By Palash R. Ghosh
Iran has increased its support for the Taliban insurgency in neighboring Afghanistan by opening an office for the militant group in the eastern part of Iran. Moreover, the Quds Force of Iran's Revolutionary Guard Corps is reportedly considering sending surface-to-air missiles to Afghanistan.
Iran may be seeking closer ties to the Taliban as a strategic move to frustrate the alliance of the United States, Western Europe and the Kabul government of Hamid Karzai, which the Taliban is fighting to overthrow.
Ben Farmer wrote in the Daily Telegraph newspaper that Iran may also threaten to spark violence in Afghanistan in the event the U.S. and Israel carry out a military strike on its nuclear power facilities. (After all, dozens of U.S. military bases in Afghanistan are within easy reach of Iranian missiles).
Interestingly, Iran and the Taliban have watched each other warily for the past 15 years. As a fiercely Sunni Muslim movement, the Taliban regards Shia Muslims with extreme disdain and contempt (Iran is the world’s pre-eminent Shia state).
Indeed, when the Taliban seized the Afghan city of Mazar-i-Sharif in August 1998, Iran blamed the group for the killing of nine Iranian diplomats. That massacre heightened fears that Iran would launch an attack on the Taliban in retaliation.
Now, more than a decade later, Iran appears to see the Taliban as a strategic ally in a changed global landscape.
"Iran is willing to put aside ideology and put aside deeply held religious values for their ultimate goal: accelerating the departure of U.S. forces from Afghanistan," a Western diplomat told the Wall Street Journal.
Similarly, Kate Clark, senior analyst with the Afghan Analysts Network, a think tank in Kabul, told National Public Radio: “There shouldn't be good relations between Taliban and the Iranians. The Taliban are militant Sunnis. The Iranian government is militant Shia, but there is a shared interest in enmity with the Americans.”
Over the past few years, reports have filtered out that the Taliban were receiving Iran-made military equipment. However, it is unclear if Iran will continue to provide them with more weapons, since such a provocation might lead to a direct confrontation with the U.S.
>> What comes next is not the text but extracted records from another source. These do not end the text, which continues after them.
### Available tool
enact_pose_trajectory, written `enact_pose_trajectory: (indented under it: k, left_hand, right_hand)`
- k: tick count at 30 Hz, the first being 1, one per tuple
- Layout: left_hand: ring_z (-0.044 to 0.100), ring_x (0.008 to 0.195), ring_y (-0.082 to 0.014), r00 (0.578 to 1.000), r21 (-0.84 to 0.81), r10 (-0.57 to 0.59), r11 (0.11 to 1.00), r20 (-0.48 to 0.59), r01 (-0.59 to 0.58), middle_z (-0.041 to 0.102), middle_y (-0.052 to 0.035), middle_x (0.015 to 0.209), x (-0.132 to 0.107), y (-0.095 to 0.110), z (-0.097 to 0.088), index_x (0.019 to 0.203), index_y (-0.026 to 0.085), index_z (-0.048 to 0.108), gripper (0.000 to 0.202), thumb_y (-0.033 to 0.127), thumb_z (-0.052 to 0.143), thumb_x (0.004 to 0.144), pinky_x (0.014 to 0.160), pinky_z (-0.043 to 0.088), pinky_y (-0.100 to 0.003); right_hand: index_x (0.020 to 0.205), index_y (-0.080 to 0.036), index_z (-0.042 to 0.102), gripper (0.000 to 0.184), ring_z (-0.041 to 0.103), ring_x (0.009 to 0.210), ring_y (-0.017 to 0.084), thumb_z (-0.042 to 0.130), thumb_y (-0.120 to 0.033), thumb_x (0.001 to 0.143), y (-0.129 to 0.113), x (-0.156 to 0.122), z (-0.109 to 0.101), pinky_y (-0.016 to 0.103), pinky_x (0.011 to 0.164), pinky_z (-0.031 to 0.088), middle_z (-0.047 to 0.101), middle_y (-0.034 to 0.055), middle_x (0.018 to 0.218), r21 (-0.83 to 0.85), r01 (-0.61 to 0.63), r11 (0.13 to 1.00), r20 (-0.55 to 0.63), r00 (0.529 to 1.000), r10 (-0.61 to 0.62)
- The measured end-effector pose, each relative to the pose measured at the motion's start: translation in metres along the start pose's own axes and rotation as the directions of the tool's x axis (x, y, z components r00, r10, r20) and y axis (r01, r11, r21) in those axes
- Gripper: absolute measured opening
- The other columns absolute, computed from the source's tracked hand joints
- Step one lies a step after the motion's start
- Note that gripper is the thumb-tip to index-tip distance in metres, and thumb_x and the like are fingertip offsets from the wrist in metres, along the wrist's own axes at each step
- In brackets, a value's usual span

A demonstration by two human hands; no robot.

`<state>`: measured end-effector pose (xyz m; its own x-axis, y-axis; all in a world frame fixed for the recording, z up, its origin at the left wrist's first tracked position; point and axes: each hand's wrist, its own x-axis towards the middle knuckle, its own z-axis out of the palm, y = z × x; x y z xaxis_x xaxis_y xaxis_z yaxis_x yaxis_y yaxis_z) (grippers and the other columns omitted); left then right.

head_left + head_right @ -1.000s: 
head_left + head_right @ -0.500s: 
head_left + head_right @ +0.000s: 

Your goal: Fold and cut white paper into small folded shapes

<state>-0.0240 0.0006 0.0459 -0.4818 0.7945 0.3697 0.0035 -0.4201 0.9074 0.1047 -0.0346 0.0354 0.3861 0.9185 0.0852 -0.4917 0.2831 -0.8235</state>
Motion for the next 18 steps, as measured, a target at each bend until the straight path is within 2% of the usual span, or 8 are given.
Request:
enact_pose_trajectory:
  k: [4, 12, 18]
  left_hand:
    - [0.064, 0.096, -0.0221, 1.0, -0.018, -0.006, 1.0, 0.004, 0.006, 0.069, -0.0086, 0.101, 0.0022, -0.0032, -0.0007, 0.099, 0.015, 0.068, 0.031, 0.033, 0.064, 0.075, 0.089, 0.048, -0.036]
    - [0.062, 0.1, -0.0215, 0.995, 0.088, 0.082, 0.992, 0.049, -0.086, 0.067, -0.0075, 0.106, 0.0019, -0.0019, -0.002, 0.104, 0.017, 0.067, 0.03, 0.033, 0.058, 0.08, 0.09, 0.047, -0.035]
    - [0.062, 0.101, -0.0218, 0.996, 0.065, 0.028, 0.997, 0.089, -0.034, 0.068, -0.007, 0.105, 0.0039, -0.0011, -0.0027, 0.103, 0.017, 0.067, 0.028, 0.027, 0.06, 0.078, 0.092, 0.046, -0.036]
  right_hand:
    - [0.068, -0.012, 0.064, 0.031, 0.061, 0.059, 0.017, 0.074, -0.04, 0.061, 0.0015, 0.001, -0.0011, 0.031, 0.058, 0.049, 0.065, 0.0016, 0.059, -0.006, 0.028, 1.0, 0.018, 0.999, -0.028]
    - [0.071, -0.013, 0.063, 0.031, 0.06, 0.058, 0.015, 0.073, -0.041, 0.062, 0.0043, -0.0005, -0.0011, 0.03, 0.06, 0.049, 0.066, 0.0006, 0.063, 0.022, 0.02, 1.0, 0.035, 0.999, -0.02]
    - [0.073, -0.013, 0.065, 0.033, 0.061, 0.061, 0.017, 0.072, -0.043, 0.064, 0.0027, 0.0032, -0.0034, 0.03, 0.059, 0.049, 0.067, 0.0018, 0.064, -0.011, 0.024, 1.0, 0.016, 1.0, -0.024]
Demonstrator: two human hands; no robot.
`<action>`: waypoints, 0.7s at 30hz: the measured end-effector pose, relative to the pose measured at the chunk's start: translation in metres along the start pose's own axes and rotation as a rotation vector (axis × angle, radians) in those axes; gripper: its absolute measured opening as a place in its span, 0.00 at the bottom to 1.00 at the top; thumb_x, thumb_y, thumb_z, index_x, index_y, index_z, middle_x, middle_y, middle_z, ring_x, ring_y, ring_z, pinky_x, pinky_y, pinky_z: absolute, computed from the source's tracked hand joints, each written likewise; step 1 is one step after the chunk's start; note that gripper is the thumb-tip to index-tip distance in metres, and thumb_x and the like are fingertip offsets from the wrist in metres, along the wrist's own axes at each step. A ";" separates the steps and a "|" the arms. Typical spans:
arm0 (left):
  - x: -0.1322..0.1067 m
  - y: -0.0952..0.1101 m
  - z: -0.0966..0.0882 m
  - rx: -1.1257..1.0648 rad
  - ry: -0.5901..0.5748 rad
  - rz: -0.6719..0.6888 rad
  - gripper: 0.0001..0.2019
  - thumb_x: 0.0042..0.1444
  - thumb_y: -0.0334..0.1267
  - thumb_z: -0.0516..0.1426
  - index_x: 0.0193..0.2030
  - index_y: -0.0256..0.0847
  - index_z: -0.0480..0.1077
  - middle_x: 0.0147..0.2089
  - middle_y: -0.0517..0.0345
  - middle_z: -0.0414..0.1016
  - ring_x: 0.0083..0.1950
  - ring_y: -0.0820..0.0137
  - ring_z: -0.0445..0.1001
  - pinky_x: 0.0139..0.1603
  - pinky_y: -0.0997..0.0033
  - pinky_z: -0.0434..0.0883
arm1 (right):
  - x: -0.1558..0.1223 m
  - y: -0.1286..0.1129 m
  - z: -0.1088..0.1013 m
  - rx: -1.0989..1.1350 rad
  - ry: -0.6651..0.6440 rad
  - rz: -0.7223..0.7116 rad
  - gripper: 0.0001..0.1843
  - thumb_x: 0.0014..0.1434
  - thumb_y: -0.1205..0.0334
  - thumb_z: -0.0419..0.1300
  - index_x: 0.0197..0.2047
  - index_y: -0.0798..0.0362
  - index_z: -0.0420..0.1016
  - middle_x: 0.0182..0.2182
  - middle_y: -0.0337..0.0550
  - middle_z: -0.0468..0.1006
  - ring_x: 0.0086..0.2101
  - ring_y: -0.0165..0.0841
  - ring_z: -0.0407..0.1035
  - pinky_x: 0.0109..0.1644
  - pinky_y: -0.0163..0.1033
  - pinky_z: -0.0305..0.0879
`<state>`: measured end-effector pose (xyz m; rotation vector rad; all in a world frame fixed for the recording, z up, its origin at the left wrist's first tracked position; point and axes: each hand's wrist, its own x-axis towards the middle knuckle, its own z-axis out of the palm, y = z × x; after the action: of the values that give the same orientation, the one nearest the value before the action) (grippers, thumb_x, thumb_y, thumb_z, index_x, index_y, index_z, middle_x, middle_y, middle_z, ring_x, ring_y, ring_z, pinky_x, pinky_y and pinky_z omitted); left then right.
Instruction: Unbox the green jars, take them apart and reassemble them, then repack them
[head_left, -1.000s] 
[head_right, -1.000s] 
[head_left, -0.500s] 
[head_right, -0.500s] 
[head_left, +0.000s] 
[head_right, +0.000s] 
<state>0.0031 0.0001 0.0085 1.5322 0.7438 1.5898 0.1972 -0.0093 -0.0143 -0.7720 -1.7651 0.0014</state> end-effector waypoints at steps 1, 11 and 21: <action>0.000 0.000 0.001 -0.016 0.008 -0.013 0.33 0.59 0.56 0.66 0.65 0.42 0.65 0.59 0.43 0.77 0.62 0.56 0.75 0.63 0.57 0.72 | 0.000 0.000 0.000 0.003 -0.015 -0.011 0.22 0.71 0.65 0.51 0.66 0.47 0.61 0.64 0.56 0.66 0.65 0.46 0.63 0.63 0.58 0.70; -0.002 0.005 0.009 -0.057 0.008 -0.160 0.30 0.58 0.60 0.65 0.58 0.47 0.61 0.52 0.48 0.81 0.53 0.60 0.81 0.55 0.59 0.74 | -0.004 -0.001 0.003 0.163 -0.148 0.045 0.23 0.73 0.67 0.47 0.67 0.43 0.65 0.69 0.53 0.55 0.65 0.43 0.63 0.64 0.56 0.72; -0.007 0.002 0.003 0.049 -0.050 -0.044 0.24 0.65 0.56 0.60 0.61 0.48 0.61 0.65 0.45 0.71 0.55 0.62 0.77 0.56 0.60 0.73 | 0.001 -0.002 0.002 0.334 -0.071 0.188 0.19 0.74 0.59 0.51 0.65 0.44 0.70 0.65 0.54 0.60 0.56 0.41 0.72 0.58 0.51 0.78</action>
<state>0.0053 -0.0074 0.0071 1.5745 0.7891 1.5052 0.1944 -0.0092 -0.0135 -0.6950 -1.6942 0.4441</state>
In addition, whatever support the Taliban currently enjoys in the Sunni-dominated Middle East would be seriously jeopardized if they developed closer relations with Shia Iran.
On the other side of the map, Pakistan, another Sunni Muslim state, has provided enormous aid to the Taliban over the years (openly and secretly). They, too, would be alarmed by any Iranian strategic designs on Afghanistan.
However, Iran has at least one advantage – hundreds of thousands of Afghan refugees have fled to Iran since the war erupted in 2001. The Iranian envoy to Kabul, Abu Fazel Zohrawand, has already warned the Afghan government that these refugees would be deported if Karzai signed strategic partnership agreements with the U.S.
While that threat has passed, the status of Afghan migrants in Iran remains extremely insecure, suggesting they could be used as pawns by Tehran.
Nonetheless, Afghanistan (Taliban and otherwise), which desperately needs foreign investment to rebuild its economy and infrastructure after decades of war, may need Iranian help, regardless of the fallout.
Janan Mosazai, the spokesman for Afghanistan's Ministry of Foreign Affairs, told NPR that the Iranians have considered making large-scale investment in the construction, mining and agriculture sectors.
Clearly, Tehran wants to see a pro-Iran regime take hold in Afghanistan after the last of the NATO troops depart. What price they want to pay for such a result remains unknown.